Identifying issues like biased data could allow systems design to select sensitive attributes that they want to focus their evaluations on. This is a key feature for explainability that has a clear purpose for evaluating fairness, as well as in non-fairness-related explanations where certain features should be weighed more or less heavily in class selection than others. Mitigating the bias and unfairness within the training data is a necessity, both out of ethical duty and because of the impact that perceived inaccuracies have on user trust [54,55,56].

More recently, XAI methods have been proposed to help interpret the predictions of machine learning models, as example, LIME [57], Deep Lift [58] and SHAP [59]. XAI methods have been used in HAR context to understand the rationale behind the predictions of the classifier [9,33,46,47]. In this work, we choose a unified framework for interpreting model predictions, called SHAP (Shapley additive explanations), to explain graphically and intuitively the results of different validation methodologies used in HAR systems.

The SHAP (Shapley additive explanations) [59] is based on a game-theoretic approach extensively used in literature to explain the predictions of any machine learning model. The Shapley values acted as a unified measure of feature importance. It aims to explain the prediction of an instance x by computing the contribution of each feature to the prediction. In summary, the Shapley values give each feature a score that is distributed across the features of that instance.

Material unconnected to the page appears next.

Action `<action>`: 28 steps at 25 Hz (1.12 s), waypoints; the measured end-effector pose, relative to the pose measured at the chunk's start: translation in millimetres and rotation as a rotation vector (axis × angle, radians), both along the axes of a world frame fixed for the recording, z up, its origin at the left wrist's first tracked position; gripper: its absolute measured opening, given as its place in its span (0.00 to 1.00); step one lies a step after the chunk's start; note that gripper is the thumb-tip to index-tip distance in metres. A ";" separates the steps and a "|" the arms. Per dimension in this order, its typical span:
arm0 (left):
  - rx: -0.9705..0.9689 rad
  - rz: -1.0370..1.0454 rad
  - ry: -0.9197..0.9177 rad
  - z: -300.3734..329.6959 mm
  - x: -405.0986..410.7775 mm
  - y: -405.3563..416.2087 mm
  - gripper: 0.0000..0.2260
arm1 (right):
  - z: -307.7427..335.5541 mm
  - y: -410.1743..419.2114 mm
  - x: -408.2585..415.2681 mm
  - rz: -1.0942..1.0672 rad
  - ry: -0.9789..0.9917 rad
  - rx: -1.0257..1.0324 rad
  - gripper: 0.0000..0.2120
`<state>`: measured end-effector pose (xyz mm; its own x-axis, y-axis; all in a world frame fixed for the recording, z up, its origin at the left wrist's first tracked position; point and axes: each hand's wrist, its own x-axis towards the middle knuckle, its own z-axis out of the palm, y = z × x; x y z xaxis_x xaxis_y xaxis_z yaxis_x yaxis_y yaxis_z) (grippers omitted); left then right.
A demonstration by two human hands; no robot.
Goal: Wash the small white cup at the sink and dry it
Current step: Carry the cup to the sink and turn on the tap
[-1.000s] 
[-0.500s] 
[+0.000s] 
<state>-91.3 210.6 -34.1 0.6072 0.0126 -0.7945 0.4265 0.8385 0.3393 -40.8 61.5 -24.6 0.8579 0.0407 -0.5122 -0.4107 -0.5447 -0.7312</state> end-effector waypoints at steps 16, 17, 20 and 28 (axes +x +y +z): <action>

The Algorithm 1 shows the pseudo-code to approximate Shapley estimation for single feature value [60]. First, select an instance of interest x, a feature j and the number of iterations M. For each iteration, a random instance z is selected from the data and a random order of the features is generated. Two new instances are created by combining values from the instance of interest x and the sample z. The instance $x_{+j}$ is the instance of interest, but all values in the order after feature j are replaced by feature values from the sample z. The instance $x_{-j}$ is the same as $x_{+j}$, but in addition has feature j replaced by the value for feature j from the sample z. The difference in the prediction from the black box is computed by ${\varphi }_j^m=\widehat{f}\left(x_{+j}^m\right)-\widehat{f}\left(x_{-j}^m\right)$ and all differences are averaged, resulting in ${\varphi }_j\left(x\right)=\frac{1}{M}{\sum }_{m=1}^M{\varphi }_j^m$. Averaging implicitly weighs samples by the probability distribution of X. The procedure has to be repeated for each of the features to get all Shapley values.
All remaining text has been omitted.